M.Pierre Lacour attire l'attention de M. le ministre délégué auprès du ministre de l'industrie, des P. et T. et du tourisme, chargé des P. et T., sur la situation difficile du bureau de poste de Saint-Martin (canton des îles du Nord de la Guadeloupe). En effet, il semble, d'une part, qu'une insuffisance de personnel provoque des acheminements de courriers particulièrement longs, particulièrement préjudiciables à l'économie locale ; d'autre part, au niveau des télécommunications, un certain flottement dans le suivi administratif, notamment celui des factures, est à observer. Compte tenu de la volonté gouvernementale de développer la Guadeloupe, au sein de laquelle l'île de Saint-Martin est appelée à jouer un grand rôle, il lui demande s'il ne juge pas important que les moyens logistiques de communication puissent fonctionner normalement.



Réponse du ministère : Postes et télécommunications

publiée dans le JO Sénat du 18/06/1987 - page 976

Réponse. -Il est incontestable que depuis plusieurs années la vocation touristique et résidentielle de l'île de Saint-Martin s'est affirmée, entraînant par voie de conséquence un accroissement soutenu de l'activité du bureau de poste local. Afin de permettre aux services de faire face à cette évolution du trafic, le cadre d'effectifs de l'établissement a fait l'objet d'ajustements annuels successifs. C'est ainsi qu'il est passé de quatorze agents titulaires et vingt-neuf heures quarante-cinq d'auxiliaires en 1982, à vingt titulaires et vingt-deux heures cinquante-cinq d'auxiliaires au 31 décembre 1986. En ce qui concerne l'acheminement du courrier à destination de Saint-Martin. celui-ci, lorsqu'il est effectué par voie maritime, ne pose pas de problèmes majeurs. Par contre, les conditions de desserte de l'île par avion n'apparaissent pas pleinement satisfaisantes pour des raisons qui tiennent à l'insuffisante capacité des appareils de la compagnie aérienne chargée du transport des dépêches dans la relation Pointe-à-Pitre - Juliana. A cet égard, il est signalé à l'honorable parlementaire que la transformation prochaine d'un avion Fokker en demi-cargo pouvant transporter quotidiennement trois tonnes de fret est de nature à améliorer sensiblement la situation existante. En outre, l'ouverture projetée par Air France d'une liaison expérimentale directe Paris - Juliana chaque mercredi pourrait être, après étude, mise à profit pour éviter un transit de dépêches par Pointe-à-Pitre.
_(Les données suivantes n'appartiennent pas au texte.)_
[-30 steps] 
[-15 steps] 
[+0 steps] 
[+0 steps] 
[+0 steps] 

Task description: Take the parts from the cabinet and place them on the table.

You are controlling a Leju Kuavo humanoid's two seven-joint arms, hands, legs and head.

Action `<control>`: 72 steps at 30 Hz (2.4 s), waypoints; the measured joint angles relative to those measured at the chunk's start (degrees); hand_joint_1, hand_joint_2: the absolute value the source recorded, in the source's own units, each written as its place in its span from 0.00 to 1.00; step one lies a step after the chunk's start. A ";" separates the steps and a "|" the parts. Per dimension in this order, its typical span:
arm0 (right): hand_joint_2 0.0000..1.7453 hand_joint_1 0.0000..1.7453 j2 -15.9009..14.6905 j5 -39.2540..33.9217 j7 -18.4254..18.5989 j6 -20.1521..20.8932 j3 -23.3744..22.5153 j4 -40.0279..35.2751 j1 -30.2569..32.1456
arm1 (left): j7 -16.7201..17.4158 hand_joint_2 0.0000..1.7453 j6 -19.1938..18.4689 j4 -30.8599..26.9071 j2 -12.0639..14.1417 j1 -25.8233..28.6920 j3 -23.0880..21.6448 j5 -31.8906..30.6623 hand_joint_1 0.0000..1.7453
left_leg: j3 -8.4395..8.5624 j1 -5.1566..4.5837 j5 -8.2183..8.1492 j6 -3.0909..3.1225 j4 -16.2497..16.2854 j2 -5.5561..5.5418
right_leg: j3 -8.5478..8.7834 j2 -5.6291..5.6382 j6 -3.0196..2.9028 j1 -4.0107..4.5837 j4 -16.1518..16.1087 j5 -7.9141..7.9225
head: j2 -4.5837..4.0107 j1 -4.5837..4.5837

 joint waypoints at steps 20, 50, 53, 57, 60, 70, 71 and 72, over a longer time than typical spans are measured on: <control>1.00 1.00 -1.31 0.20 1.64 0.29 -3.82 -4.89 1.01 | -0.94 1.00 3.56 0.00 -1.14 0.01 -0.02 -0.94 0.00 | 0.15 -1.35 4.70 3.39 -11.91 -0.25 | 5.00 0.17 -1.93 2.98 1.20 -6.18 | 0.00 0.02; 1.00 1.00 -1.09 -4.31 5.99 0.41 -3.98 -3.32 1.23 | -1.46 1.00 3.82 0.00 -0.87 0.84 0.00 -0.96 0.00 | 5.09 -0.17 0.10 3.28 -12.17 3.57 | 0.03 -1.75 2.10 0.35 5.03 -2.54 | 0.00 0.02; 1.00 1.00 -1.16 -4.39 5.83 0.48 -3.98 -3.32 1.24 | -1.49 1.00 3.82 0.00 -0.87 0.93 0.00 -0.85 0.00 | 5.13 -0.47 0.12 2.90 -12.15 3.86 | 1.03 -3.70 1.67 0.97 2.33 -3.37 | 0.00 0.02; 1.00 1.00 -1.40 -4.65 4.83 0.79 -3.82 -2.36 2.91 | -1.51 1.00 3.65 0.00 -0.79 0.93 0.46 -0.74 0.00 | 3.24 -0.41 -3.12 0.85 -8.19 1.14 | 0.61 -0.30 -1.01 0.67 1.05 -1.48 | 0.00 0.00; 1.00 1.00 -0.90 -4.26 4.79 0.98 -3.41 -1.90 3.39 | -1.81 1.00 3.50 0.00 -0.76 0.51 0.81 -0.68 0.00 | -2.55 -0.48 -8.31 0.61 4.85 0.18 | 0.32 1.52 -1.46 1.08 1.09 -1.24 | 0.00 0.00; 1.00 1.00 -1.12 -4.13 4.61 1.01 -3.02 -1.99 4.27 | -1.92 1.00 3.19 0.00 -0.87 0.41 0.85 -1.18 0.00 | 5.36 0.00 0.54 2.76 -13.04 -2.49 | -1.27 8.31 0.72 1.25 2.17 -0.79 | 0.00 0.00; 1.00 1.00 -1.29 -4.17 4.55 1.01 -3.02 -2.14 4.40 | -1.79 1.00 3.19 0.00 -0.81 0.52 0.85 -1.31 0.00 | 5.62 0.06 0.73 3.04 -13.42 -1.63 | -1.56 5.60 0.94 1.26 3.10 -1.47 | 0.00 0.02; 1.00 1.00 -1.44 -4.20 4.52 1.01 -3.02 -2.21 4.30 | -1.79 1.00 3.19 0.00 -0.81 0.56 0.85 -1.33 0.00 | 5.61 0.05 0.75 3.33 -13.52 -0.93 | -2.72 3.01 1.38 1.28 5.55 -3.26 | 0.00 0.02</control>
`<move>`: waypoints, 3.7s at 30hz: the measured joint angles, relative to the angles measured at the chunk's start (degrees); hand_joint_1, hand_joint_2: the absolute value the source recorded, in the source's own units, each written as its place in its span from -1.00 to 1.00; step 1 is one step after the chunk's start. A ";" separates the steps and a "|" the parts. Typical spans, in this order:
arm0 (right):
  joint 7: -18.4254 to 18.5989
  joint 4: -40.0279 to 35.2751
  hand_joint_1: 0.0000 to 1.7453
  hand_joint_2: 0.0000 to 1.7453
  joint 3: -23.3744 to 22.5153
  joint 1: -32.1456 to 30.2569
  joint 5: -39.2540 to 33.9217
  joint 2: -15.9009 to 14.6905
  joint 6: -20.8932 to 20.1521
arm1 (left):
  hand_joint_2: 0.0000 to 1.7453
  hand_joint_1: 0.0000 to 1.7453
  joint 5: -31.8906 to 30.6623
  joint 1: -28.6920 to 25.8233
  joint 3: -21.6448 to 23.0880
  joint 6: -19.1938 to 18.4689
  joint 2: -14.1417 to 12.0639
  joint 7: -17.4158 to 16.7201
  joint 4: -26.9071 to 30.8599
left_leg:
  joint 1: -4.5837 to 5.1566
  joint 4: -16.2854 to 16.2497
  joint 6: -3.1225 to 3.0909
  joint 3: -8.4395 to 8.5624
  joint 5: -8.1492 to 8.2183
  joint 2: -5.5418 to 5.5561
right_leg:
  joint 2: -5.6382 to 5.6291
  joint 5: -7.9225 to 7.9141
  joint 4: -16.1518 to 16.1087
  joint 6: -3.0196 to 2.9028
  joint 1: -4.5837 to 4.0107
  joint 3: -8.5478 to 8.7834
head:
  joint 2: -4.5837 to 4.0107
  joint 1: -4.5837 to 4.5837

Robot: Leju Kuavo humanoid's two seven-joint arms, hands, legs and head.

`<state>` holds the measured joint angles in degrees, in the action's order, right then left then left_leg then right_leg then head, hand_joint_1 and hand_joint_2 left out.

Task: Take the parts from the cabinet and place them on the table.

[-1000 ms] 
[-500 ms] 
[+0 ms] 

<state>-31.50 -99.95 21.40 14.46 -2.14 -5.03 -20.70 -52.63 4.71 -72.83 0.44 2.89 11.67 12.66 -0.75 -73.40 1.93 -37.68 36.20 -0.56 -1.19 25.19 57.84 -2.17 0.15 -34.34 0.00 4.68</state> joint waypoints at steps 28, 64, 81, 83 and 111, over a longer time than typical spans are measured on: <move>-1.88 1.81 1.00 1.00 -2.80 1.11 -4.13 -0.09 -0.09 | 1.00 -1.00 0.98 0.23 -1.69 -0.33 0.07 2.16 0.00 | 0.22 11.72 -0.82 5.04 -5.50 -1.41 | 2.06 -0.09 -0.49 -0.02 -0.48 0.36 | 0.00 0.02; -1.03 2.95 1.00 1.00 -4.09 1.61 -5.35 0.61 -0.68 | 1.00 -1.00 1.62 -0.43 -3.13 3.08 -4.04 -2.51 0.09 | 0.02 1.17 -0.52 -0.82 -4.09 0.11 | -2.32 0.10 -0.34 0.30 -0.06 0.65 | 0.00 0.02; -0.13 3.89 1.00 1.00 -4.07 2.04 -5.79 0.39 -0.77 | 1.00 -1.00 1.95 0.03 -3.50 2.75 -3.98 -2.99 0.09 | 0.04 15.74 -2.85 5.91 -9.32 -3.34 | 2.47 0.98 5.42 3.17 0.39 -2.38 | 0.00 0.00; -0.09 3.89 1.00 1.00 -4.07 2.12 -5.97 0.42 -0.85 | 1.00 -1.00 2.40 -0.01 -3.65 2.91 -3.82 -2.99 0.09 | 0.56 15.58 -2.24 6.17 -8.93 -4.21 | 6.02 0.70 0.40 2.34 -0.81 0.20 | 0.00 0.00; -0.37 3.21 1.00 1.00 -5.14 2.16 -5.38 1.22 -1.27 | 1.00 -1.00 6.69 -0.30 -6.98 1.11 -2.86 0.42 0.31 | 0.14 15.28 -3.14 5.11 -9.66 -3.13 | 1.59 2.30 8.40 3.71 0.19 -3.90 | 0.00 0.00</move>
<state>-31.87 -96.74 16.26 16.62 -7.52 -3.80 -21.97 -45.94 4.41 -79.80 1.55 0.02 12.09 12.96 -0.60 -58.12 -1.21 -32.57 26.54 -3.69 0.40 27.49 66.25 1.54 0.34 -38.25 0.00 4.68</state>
Par ailleurs, la livraison du courrier aux entreprises saint-martinoises sera améliorée avant la fin de 1987, du fait de l'extension du bureau de poste qui permettra l'installation de 200 boîtes de commerce supplémentaires. Enfin, s'agissant des télécommunications, le caractère très général de la remarque formulée ne permet pas de lui apporter une réponse précise.